[Start of Attachment]

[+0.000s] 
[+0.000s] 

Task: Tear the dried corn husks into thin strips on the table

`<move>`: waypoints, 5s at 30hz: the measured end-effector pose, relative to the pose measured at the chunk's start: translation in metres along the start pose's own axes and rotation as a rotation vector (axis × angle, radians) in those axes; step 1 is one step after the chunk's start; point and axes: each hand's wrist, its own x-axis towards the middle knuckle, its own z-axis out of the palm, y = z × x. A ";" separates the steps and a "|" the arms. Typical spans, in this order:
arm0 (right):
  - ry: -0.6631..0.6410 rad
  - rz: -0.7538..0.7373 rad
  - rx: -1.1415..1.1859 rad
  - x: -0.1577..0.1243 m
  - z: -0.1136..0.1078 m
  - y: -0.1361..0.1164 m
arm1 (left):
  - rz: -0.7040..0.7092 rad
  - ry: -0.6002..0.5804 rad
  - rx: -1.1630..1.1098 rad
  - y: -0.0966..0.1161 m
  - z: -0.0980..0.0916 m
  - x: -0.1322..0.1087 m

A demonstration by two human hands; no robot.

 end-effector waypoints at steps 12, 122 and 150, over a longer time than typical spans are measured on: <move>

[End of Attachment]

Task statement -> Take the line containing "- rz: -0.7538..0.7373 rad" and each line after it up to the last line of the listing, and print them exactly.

Solution for this exercise ->
  - rz: -0.7538..0.7373 rad
  - rx: -1.1415..1.1859 rad
  - x: -0.1577..0.1243 m
  - z: -0.1136..0.1078 m
  - y: -0.1361..0.1164 m
arm1 (left):
  - rz: -0.7040..0.7092 rad
  - ry: -0.6002..0.5804 rad
  - rx: -1.1630..1.1098 rad
  - y: -0.0966..0.1161 m
  - z: -0.0980..0.0916 m
  - x: -0.1322..0.1087 m

A demonstration by two human hands; no robot.

 end-effector waypoints at steps 12, 122 and 150, over a longer time than typical spans are measured on: <move>

The answer has been written out completely.